**TASK DESCRIPTION**
Quote exactly the lines spanning from the top of the data below to the line that contains "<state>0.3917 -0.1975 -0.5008", including both.

**RAW DATA**
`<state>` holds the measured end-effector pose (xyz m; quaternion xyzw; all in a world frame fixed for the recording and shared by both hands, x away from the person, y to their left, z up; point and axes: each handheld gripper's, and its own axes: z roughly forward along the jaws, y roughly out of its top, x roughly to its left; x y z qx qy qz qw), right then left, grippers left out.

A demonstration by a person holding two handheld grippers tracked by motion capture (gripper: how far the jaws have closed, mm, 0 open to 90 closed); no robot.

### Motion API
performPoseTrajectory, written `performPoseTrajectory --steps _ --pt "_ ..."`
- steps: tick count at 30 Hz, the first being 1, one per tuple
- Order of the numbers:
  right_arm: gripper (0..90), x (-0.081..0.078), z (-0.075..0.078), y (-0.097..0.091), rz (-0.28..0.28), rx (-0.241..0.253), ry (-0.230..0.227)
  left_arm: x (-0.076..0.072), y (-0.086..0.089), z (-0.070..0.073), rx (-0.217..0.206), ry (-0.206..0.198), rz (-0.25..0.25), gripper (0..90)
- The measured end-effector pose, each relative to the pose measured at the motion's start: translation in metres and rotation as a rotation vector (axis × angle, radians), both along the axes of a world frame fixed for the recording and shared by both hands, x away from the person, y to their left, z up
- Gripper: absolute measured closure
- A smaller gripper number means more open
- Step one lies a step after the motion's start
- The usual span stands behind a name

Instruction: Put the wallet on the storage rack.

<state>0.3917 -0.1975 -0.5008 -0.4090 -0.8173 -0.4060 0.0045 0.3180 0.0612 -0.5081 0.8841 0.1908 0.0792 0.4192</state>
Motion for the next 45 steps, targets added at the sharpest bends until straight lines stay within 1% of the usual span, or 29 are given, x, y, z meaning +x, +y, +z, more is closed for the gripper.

**EXERCISE OUTPUT**
`<state>` holds the measured end-effector pose (xyz m; quaternion xyzw; all in a world frame fixed for the recording and shared by both hands, x away from the person, y to their left, z up; point and axes: each handheld gripper's, and its own axes: z roughly forward along the jaws, y roughly out of its top, x roughly to its left; x y z qx qy qz qw), right then left, grippers left out.

A demonstration by a person holding two handheld grippers tracked by motion capture (gripper: how far the jaws have closed, mm, 0 open to 90 closed); no robot.

### Motion API
performPoseTrajectory, written `performPoseTrajectory --steps _ --pt "_ ..."`
- steps: tick count at 30 Hz, the first being 1, one per tuple
- Order of the numbers:
  right_arm: gripper (0..90), x (-0.081..0.078), z (-0.075..0.078), y (-0.097..0.091), rz (-0.28..0.28), rx (-0.241..0.253), ry (-0.230..0.227)
  left_arm: x (-0.076..0.072), y (-0.086..0.089), z (-0.070..0.073), rx (-0.217..0.206), ry (-0.206..0.198), rz (-0.25..0.25), gripper (0..90)
- The measured end-effector pose, each relative to the pose measured at the motion's start: translation in metres and rotation as a rotation vector (axis × angle, radians), both along the axes of a world frame fixed for the recording and shared by both hands, x away from the person, y to their left, z up
- Gripper: absolute measured closure
- A smaller gripper number means more open
- Step one lies a step after the motion's start
- The usual span stands behind a name

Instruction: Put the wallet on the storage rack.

<state>0.3917 -0.1975 -0.5008 -0.4090 -0.8173 -0.4060 0.0045 0.3180 0.0612 -0.5081 0.8841 0.1908 0.0792 0.4192</state>

The answer stands, and there is nothing more to add.